Когда потекла беседа, напряжение как-то сразу спало, стало спокойно и очень интересно. Сначала, понятное дело, про Генона: «…а это правда, что вы первый его в СССР открыли?..», потом про поэзию, потом про Юнгера, про алхимию, потом… да о чем только не говорили мы в ту первую встречу. Как-то само собой записали два сюжета: про Рембо и про Серебряный век. Через какое-то время я ясно осознал: да! — ничего похожего я раньше не встречал (и сейчас можно уже с полной уверенностью сказать, что и не встречу). Если рационально (как он это «рационально» не любил!) анализировать, то, так сказать, в экзотерической сфере на меня подобного рода впечатление произвел И. Р. Шафаревич, тоже из-за какой-то необычности пульсирующей внутренней энергии, но абсолютно иного характера, конечно, чем у Евгения Всеволодовича. Так вот, в ходе этой очень долгой первой беседы (часов пять, наверное; замучили его окончательно) я решил, что надо обязательно что-то придумать, чтобы продлить наше общение. Тогда я и предложил ему сделать цикл бесед о поэзии Серебряного века, опять схитрив, что, де, работаю на «Голосе России». Сам думаю: буду пускать на «Радонеже», ведь там про Джона Ди не пройдет же, а тут вроде русская культурологическая тема, а то, что он «эзотерик», об этом руководство едва ли знает. Оно, кстати сказать, так и не узнало. Весь цикл, кроме сюжета о Маяковском и Блоке — я уже ко времени этих записей не работал на «Радонеже», — спокойно прошел в эфире, только беседа, посвященная шекспировскому Шейлоку, вызвала «завывания» какого-то Захара, который грозил подать в суд на радиостанцию за «пропаганду антисемитизма в завуалированном виде».

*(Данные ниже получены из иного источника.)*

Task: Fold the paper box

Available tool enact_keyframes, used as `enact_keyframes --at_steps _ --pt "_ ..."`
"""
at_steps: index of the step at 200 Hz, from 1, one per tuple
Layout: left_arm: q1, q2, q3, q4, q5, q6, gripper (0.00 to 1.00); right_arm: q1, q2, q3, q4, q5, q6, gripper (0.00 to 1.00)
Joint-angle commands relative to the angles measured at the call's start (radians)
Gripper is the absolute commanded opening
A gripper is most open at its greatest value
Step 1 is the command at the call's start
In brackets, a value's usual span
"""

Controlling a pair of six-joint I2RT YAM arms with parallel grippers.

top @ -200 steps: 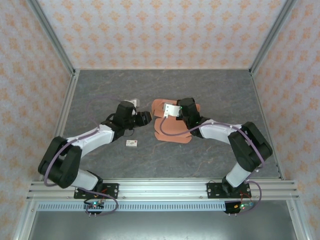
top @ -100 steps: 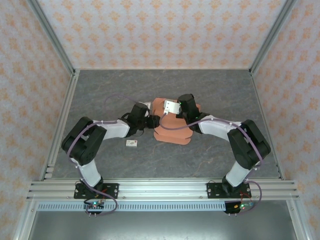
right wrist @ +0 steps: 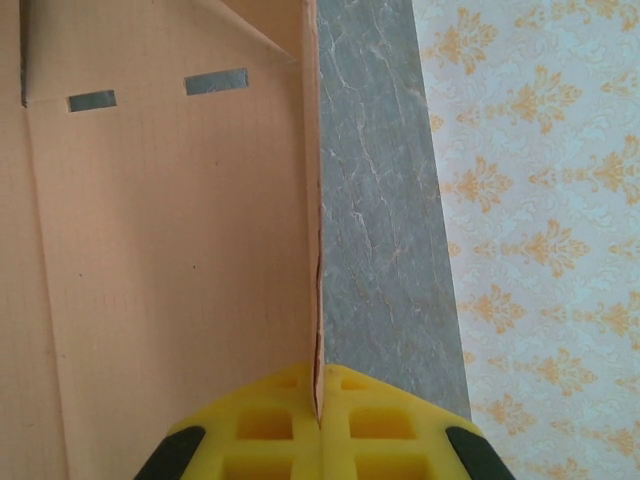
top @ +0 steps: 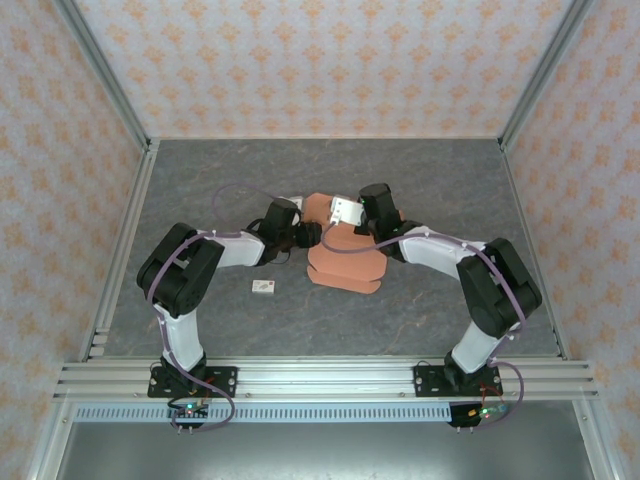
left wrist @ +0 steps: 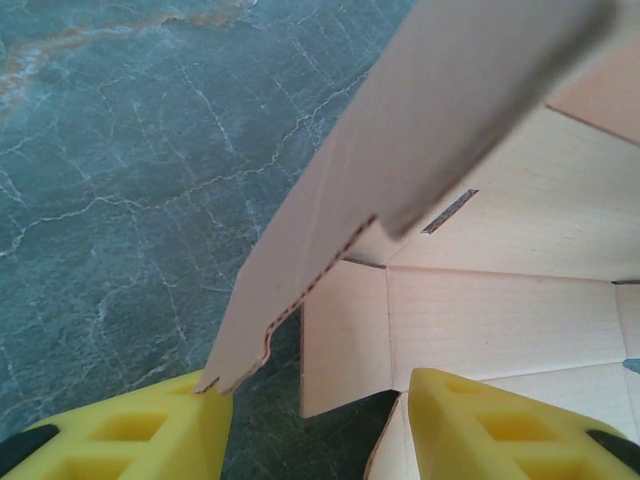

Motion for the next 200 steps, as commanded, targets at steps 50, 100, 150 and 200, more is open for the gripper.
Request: enact_keyframes --at_steps 50,100,150,200 --pt "0.002 0.014 0.035 0.033 0.009 0.019 0.5 -0.02 -0.023 0.088 -0.137 -0.093 0.088 0.0" --pt "0.006 0.029 0.055 0.015 -0.03 0.074 0.52 -0.039 -0.061 0.162 -0.306 -0.155 0.11 0.0" --pt "0.006 0.028 0.085 0.009 -0.053 0.116 0.46 -0.039 -0.054 0.185 -0.346 -0.164 0.125 0.0" --pt "0.006 0.087 0.128 -0.001 -0.051 0.136 0.45 -0.039 -0.038 0.201 -0.366 -0.169 0.133 0.0"
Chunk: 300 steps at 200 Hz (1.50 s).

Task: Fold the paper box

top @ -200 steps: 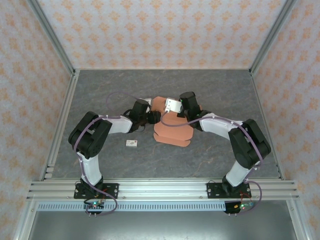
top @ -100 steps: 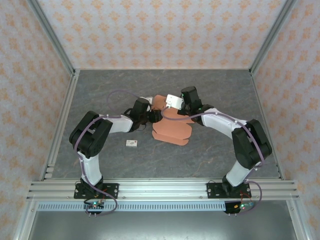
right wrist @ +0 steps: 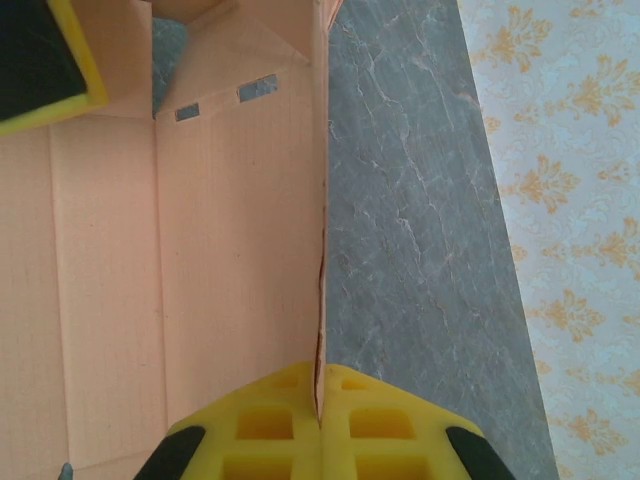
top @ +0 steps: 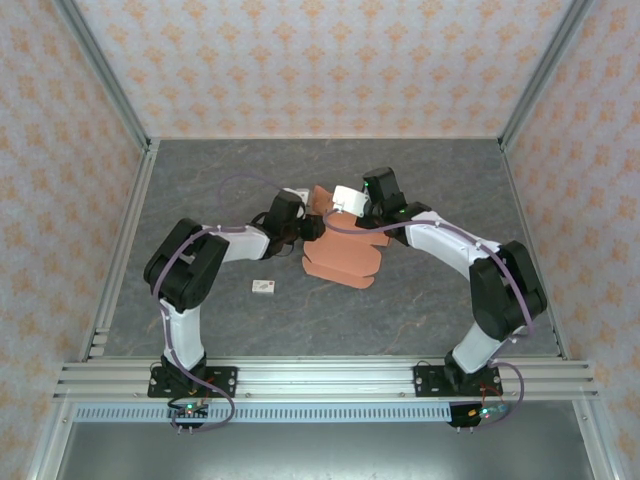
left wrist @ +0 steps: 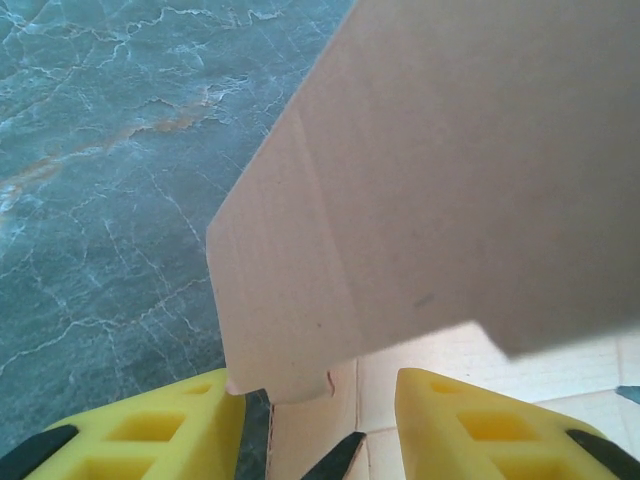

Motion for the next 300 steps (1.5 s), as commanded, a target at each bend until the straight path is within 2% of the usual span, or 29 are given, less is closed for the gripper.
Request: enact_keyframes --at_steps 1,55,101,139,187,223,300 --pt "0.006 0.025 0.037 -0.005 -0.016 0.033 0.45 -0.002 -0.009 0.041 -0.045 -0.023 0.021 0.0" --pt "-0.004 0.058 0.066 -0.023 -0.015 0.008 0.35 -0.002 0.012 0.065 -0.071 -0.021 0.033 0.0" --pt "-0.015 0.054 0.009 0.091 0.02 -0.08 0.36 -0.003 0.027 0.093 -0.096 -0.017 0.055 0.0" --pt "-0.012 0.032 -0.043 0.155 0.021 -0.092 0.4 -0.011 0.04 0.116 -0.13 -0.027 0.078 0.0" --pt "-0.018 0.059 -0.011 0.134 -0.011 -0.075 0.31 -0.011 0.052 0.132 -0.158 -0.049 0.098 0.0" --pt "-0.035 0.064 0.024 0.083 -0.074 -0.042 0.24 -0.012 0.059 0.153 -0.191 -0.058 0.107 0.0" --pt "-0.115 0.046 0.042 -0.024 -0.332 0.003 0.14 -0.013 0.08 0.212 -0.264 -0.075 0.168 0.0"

Продолжить записи Головин, как ни странно, согласился. «Давайте попробуем»… Так вышло, что он — наверное, в первый раз в своей творческой реализации — коснулся русской темы, а я получил возможность с определенной периодичностью с ним встречаться. Интересно всегда смотреть на развитие первого импульса, который в данном случае заключался лишь в желании не расставаться с ним, войти в круг, не друзей конечно, на это я даже и не рассчитывал, а тех, кто хоть время от времени может встречаться и беседовать с ним.
А в итоге получился довольно большой радиоцикл: два аудиодиска. Потом появился и текстовой вариант: книга «Серебряная рапсодия». А я так и остался возле него вплоть до трагического 29 октября 2010 года.
Следующий раз я уже приехал в середине мая, в пору цветения и благоухания. Писали про Гумилева, а второй сюжет — про Малларме. Про Гумилева записали, а потом как-то уже он устал, расслабились и плавно, само собой вышли на «ведьм». «Ладно, — говорит, — про Малларме потом запишем, давайте я вам лучше про ведьм расскажу…» Хотя всегда, когда я был рядом с ним, чувствовалось какое-то необычное состояние, в этот раз я испытал что-то уж совсем особенное. Было ощущение, что границы мира раздвинулись и потустороннее, если, конечно, можно так выразиться, окружило нас. Нет, это тоже невозможно описать. Можно, конечно, все свалить на мою восторженность, но Илья, который в тот раз опять приехал со мной (больше уж не ездил), говорил, что испытал нечто похожее. И потом, когда шли к остановке, когда ехали в автобусе, это состояние продолжало держать нас в своем силовом поле. Однако это не было ощущением присутствия в инфернальном мире монотеистической догмы, как в принципе должно было бы быть, потому что ведьмы и т. д. Он рассказывал тогда еще и про русалок, леших… Скорее, это было какое-то погружение в мироощущение античного, дохристианского человека, когда реальность превалировала над действительностью и две стороны одного мира взаимопроникали друг в друга в более свободном режиме. Это был его стиль. Всегда, когда я с ним касался темы потустороннего мира и выстраивал беседу в ключе монотеистической парадигмы, он ни в коем случае не хотел рассматривать вопрос в таких рамках. «Вы слишком контаминированы монотеизмом, Сережа…» — И начинал рассматривать тему в контексте античного, ну, если угодно, неоплатонического, мировоззрения.